The term informal housing can include any form of shelter or settlement (or lack thereof) which is illegal, falls outside of government control or regulation, or is not afforded protection by the state.[4] As such, the informal housing industry is part of the informal sector.[5] To have informal housing status is to exist in ‘a state of deregulation, one where the ownership, use, and purpose of land cannot be fixed and mapped according to any prescribed set of regulations or the law.’[4] While there is no global unified law of property ownership[6] typically, the informal occupant or community will lack security of tenure and, with this, ready or reliable access to civic amenities (potable water, electricity and gas supply, sanitation and waste collection). Due to the informal nature of occupancy, the state will typically be unable to extract rent or land taxes.
The term informal housing is useful in capturing informal populations other than those living slum settlements or shanty towns, which are defined more narrowly by the UN Habitat as "contiguous settlement where the inhabitants are characterizes as having inadequate housing and basic services...often not recognised or addressed by the public authorities an integral or equal part of the city."[7]

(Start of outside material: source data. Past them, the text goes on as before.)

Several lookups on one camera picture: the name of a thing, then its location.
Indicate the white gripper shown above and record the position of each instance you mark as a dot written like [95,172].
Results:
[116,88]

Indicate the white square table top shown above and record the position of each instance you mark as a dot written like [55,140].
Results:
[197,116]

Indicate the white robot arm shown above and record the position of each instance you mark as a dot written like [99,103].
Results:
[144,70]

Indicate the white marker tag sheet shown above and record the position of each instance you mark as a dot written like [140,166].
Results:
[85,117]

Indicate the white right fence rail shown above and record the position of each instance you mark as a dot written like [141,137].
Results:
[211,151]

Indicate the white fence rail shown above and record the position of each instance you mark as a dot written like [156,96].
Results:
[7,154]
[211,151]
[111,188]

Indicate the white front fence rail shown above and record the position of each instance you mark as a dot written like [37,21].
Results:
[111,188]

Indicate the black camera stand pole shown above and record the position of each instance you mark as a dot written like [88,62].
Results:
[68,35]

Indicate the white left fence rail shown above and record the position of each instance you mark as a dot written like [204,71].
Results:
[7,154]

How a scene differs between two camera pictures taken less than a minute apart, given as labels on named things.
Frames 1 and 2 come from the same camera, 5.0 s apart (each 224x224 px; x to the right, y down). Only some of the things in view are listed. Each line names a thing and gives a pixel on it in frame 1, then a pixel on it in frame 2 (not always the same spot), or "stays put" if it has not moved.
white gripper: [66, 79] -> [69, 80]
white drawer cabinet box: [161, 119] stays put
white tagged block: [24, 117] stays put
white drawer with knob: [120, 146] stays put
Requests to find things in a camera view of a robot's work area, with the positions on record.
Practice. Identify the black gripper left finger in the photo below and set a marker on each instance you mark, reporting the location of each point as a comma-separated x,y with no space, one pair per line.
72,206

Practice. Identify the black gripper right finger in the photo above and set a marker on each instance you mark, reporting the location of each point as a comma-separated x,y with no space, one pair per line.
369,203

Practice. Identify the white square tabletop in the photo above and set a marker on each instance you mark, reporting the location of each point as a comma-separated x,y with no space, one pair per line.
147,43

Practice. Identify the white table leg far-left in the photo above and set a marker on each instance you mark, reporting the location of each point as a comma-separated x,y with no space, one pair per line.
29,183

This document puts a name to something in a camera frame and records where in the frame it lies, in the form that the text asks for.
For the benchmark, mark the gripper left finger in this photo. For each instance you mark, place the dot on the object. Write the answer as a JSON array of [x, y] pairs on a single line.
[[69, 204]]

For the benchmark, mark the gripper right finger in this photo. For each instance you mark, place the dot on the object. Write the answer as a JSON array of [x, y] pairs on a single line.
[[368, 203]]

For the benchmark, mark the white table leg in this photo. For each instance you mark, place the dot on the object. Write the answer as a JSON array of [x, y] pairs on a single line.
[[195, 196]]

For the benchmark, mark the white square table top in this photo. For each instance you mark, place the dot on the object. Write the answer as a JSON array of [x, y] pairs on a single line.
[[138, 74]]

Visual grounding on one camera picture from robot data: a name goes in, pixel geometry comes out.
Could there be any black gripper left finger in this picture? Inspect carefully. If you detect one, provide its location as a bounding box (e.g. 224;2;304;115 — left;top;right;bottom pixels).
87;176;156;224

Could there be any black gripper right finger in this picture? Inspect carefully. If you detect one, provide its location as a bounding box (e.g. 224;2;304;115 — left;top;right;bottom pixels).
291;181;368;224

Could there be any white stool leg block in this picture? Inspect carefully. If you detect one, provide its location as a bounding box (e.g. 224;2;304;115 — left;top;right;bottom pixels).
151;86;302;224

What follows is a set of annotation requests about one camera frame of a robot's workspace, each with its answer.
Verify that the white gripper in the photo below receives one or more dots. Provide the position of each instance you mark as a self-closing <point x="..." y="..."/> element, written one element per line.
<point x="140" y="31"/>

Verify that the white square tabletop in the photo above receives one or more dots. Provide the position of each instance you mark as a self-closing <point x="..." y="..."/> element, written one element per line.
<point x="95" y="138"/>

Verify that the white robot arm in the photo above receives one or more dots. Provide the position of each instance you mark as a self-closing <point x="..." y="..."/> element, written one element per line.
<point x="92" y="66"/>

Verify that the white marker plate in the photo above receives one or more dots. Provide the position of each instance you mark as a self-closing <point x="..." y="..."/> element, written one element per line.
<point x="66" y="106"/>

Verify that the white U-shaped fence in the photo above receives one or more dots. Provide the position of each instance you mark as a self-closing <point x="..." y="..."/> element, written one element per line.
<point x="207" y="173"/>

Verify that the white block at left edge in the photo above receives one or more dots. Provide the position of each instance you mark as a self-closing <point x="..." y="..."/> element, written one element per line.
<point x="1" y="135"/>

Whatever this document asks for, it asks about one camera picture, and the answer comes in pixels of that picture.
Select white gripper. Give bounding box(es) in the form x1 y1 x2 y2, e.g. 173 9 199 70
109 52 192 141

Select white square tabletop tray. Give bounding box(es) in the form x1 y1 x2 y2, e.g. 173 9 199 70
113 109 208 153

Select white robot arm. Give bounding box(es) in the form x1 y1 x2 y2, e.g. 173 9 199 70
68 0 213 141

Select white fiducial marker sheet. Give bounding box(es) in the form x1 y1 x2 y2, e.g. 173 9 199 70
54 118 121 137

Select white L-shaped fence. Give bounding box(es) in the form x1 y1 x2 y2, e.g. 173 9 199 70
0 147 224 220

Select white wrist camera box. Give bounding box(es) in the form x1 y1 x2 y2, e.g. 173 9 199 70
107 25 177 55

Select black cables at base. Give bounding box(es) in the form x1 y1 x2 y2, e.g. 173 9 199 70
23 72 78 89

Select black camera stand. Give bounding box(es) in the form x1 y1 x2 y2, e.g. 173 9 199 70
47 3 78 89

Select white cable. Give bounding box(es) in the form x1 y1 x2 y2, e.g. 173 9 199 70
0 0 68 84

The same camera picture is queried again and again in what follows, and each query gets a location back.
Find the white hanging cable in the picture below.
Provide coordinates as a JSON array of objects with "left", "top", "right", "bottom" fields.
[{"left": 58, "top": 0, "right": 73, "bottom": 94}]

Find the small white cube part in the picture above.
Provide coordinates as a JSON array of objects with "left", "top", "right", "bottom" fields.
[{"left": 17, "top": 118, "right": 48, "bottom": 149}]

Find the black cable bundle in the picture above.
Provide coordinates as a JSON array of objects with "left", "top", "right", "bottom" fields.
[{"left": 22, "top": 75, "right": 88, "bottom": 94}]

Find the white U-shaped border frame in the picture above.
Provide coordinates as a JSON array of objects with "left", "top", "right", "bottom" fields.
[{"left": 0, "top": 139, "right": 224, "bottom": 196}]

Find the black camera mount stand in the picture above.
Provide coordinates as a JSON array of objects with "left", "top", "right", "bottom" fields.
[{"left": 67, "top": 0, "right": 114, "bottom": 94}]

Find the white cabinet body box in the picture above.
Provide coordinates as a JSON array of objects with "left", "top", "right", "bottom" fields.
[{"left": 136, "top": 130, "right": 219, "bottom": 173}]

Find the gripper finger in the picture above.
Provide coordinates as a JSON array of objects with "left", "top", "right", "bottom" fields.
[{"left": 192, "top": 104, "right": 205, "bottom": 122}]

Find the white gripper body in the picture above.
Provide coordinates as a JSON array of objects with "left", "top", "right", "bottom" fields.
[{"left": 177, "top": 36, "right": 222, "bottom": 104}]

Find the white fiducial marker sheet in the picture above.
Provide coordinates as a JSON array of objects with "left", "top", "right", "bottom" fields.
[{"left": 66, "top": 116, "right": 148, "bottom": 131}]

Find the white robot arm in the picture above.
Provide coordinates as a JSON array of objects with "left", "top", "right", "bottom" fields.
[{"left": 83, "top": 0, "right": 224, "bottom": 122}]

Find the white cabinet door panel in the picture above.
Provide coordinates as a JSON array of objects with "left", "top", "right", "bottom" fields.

Common categories or terms for informal housing include slums, slum settlements, shanty towns, squats, homelessness and pavement dwellers.
Homelessness and insecurity of tenure are issues faced by populations around the world. However, there are particularly pernicious circumstances in developing countries that lead to a large proportion of the population resorting to informal housing. According to Saskia Sassen, in the race to become a ‘global city’ with the requisite state-of-the-art economic and regulatory platforms for handling the operations of international firms and markets,’ radical physical interventions in the fabric of the city are often called for, displacing ‘modest, low-profit firms and households’.[8]
If these households lack the economic resilience to repurchase in the same area or relocate to a place that offers similar economic opportunity, they are prime candidates for informal housing. For example, in Mumbai, India, this fast-paced economic growth, coupled with inadequate infrastructure, endemic corruption and the legacy of the restrictive tenancy laws[9] have left the city unable to house the estimated 54% who now live informally.[10]
Many cities in the developing world are experiencing a rapid increase in informal housing, driven by mass migration to cities in search of employment or fleeing from war or environmental disaster. According to Robert Neuwirth, there are over 1 billion (one in seven) squatters worldwide. If current trends continue, this will increase to 2 billion by 2030 (one in four), and 3 billion by 2050 (one in three).[11] Informal housing, and the often informal livelihoods that accompany them, are set to be defining features of the cities of the future.[12]